Problem to solve: Restate word for word the lines of the entries below, starting with the line that holds "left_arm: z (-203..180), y" and ending with the line that holds "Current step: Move", and no others.

Data items:
┏━━

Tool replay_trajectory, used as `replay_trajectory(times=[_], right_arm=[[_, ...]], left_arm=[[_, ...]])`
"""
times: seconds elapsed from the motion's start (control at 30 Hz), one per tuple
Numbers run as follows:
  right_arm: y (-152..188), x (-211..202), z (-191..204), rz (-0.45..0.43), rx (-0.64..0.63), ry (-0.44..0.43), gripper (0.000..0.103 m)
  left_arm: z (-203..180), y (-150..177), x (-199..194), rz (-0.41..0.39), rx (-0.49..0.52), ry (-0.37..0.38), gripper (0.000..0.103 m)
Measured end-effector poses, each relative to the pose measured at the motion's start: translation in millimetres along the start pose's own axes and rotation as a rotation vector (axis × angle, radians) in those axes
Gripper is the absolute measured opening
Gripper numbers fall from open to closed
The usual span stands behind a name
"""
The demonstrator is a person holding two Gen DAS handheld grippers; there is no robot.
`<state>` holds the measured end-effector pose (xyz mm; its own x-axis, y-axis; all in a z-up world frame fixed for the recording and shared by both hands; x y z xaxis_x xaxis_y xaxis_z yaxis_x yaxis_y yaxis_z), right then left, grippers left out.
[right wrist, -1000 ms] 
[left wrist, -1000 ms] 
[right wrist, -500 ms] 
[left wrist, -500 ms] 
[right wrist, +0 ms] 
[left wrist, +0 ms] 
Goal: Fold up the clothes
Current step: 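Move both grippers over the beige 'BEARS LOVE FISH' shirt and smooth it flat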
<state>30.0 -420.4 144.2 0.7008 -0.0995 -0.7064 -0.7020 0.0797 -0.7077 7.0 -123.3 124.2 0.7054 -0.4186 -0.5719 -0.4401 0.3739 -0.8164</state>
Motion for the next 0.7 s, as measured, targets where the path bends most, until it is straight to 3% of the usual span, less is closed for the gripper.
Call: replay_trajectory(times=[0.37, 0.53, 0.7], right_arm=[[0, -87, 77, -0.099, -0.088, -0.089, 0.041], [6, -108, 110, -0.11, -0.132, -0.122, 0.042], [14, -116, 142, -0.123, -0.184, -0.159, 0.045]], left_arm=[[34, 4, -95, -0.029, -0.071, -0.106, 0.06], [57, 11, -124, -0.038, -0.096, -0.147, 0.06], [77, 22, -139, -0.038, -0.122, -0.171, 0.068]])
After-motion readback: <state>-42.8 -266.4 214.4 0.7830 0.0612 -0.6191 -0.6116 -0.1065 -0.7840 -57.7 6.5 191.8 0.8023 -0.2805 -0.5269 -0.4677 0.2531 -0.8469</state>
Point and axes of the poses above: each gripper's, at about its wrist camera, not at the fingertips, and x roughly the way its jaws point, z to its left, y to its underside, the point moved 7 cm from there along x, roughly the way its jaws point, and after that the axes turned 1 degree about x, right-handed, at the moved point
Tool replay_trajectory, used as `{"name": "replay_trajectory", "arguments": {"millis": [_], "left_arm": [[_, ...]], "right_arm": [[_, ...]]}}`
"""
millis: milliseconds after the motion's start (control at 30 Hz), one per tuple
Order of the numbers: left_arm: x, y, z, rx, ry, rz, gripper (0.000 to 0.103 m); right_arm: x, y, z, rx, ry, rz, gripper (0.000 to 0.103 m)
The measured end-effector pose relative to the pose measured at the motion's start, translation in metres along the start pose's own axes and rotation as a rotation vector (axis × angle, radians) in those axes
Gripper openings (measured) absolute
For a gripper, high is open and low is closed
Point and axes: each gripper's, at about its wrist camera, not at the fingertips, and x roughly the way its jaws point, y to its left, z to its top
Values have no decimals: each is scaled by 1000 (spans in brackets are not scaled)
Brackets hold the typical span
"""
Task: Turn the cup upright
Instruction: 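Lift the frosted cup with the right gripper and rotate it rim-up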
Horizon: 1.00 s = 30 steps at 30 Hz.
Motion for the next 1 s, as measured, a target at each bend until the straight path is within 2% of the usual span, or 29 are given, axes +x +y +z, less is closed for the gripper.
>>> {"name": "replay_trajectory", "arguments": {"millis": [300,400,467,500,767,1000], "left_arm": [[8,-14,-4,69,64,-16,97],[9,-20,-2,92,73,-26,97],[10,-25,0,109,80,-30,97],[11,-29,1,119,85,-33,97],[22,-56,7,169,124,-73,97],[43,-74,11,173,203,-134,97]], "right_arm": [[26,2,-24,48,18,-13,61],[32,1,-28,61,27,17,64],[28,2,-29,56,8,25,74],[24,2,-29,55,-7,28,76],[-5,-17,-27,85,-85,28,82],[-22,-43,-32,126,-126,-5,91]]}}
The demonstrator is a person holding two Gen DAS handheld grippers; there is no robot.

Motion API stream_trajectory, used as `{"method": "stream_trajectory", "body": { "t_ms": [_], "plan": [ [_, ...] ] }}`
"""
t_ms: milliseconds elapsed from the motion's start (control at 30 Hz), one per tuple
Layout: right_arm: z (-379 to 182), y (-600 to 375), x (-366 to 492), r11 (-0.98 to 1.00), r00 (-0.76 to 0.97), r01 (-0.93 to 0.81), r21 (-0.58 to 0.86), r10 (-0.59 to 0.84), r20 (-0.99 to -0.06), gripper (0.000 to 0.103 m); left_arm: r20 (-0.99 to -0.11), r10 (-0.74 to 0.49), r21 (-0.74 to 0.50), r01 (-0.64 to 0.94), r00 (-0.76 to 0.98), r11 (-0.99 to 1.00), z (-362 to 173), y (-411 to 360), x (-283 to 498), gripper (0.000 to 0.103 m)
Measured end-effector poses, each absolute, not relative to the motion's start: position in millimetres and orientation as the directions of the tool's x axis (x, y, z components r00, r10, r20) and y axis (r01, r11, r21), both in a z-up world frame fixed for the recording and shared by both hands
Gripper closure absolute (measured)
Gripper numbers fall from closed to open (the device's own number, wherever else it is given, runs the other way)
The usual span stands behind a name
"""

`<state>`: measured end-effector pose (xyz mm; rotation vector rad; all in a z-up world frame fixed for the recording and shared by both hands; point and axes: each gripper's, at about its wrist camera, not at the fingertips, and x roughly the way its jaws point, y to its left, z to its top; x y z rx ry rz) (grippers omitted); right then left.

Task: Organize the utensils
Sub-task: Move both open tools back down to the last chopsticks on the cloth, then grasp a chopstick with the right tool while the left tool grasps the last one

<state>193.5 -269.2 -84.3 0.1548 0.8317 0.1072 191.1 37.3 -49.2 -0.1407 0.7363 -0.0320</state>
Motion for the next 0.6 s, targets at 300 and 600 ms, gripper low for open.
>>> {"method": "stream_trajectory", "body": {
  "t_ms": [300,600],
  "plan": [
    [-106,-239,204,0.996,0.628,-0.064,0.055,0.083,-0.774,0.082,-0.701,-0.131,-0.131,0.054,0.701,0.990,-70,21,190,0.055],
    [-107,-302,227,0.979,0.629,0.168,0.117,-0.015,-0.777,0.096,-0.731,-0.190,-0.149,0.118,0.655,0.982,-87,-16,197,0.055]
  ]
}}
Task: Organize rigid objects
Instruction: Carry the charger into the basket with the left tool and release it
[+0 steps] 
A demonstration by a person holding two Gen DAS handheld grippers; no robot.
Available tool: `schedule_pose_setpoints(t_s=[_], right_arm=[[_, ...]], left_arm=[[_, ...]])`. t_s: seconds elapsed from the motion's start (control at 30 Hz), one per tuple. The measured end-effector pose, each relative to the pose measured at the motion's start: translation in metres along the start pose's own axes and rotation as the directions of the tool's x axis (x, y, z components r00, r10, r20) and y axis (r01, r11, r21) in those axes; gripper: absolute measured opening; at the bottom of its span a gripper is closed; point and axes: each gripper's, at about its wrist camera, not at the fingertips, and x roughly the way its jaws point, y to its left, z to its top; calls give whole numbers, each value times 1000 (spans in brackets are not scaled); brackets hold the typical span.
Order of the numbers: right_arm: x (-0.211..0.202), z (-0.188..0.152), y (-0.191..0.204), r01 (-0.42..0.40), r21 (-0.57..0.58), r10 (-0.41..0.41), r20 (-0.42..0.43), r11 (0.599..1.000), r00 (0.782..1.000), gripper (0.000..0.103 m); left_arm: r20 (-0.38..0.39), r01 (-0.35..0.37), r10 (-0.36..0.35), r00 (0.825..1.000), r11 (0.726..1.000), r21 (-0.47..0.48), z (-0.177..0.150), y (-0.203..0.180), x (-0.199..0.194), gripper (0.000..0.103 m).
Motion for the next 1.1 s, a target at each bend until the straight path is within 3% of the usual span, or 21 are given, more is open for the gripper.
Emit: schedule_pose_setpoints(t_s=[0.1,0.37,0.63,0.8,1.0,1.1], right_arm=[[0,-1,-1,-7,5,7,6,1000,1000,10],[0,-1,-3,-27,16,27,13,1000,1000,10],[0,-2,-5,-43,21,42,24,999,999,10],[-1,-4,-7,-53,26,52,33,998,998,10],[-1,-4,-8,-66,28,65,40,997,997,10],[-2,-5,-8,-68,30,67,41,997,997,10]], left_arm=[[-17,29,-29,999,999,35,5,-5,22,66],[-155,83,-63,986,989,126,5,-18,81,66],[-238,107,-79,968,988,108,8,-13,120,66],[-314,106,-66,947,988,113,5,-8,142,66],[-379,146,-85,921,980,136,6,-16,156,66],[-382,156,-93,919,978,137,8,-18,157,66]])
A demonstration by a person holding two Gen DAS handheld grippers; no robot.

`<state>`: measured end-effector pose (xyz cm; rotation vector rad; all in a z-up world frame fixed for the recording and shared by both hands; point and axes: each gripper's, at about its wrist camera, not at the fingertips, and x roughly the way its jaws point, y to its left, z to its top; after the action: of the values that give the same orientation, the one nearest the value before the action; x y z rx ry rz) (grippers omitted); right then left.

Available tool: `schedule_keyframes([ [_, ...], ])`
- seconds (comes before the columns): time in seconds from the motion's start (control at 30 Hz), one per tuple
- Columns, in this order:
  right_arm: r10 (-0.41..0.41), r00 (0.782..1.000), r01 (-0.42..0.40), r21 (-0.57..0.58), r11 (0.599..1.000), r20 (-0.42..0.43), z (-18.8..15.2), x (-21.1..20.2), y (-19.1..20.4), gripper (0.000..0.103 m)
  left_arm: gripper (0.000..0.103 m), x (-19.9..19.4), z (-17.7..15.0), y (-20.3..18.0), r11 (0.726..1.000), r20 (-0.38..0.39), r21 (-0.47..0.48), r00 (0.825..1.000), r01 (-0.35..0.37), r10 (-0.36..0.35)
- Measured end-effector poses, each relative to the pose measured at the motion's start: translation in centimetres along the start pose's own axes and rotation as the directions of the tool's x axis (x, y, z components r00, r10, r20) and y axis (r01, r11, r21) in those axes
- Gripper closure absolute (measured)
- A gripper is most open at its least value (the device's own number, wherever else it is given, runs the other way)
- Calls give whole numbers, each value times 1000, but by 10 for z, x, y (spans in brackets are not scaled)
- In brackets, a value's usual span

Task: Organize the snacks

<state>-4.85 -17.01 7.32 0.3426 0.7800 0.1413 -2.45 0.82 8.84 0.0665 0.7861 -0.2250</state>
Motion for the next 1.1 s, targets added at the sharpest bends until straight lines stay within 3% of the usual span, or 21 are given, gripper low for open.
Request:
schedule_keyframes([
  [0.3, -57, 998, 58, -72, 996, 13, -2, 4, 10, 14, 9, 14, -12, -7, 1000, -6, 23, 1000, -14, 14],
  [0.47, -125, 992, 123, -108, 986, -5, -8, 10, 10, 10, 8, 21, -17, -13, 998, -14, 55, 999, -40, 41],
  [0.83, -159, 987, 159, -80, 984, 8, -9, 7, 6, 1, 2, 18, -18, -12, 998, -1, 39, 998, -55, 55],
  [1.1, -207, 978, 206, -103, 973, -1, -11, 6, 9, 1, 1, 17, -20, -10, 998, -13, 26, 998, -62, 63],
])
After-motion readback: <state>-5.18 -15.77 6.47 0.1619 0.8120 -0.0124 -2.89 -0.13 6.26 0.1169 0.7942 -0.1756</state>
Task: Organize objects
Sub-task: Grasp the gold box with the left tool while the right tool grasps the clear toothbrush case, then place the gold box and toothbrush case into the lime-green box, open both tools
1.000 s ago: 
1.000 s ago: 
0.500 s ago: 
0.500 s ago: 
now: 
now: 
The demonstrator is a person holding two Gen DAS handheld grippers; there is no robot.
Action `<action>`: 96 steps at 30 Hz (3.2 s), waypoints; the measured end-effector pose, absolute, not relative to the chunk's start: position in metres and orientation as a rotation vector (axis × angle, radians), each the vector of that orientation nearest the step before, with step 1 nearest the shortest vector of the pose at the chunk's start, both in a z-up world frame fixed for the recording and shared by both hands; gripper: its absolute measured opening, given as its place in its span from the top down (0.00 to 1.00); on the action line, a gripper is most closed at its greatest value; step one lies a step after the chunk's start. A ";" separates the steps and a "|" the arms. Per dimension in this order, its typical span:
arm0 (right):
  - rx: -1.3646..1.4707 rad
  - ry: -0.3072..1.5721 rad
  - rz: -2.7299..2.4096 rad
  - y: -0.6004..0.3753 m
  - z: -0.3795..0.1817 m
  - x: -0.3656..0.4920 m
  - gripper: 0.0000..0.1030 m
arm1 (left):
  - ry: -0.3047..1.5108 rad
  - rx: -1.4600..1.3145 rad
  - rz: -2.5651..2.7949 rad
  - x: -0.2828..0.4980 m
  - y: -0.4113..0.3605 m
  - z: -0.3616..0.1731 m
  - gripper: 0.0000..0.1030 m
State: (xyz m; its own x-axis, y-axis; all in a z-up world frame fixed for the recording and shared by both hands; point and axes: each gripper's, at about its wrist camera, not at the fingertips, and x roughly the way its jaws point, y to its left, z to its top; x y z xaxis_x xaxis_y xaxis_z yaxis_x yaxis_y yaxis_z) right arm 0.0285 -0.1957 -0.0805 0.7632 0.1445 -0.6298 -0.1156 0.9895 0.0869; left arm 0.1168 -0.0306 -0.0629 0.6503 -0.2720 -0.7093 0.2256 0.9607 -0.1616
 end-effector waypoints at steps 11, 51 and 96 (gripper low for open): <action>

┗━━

Task solution:
  left_arm: z (-203..180), y (-150..177), x (-199..194), rz (-0.41..0.39), rx (-0.49..0.52), ry (-0.37..0.38), gripper (0.000..0.103 m)
Measured end-effector poses, each relative to the pose measured at the motion's start: translation in millimetres along the start pose's own axes and rotation as a rotation vector (axis × angle, radians) in those axes
Gripper is the absolute measured opening
Gripper numbers fall from open to closed
The usual span stands behind a name
"""
The demonstrator is a person holding two Gen DAS handheld grippers; there is no robot.
`<state>` holds the measured end-effector pose (xyz mm; its own x-axis, y-axis; all in a z-up world frame fixed for the recording and shared by both hands; x y z xaxis_x xaxis_y xaxis_z yaxis_x yaxis_y yaxis_z), right then left, grippers left out.
[right wrist, -1000 ms] 
[left wrist, -1000 ms] 
[right wrist, -500 ms] 
[left wrist, -500 ms] 
[right wrist, +0 ms] 
[left wrist, +0 ms] 
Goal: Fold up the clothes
Current step: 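Move both grippers over the beige 'BEARS LOVE FISH' shirt and smooth it flat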

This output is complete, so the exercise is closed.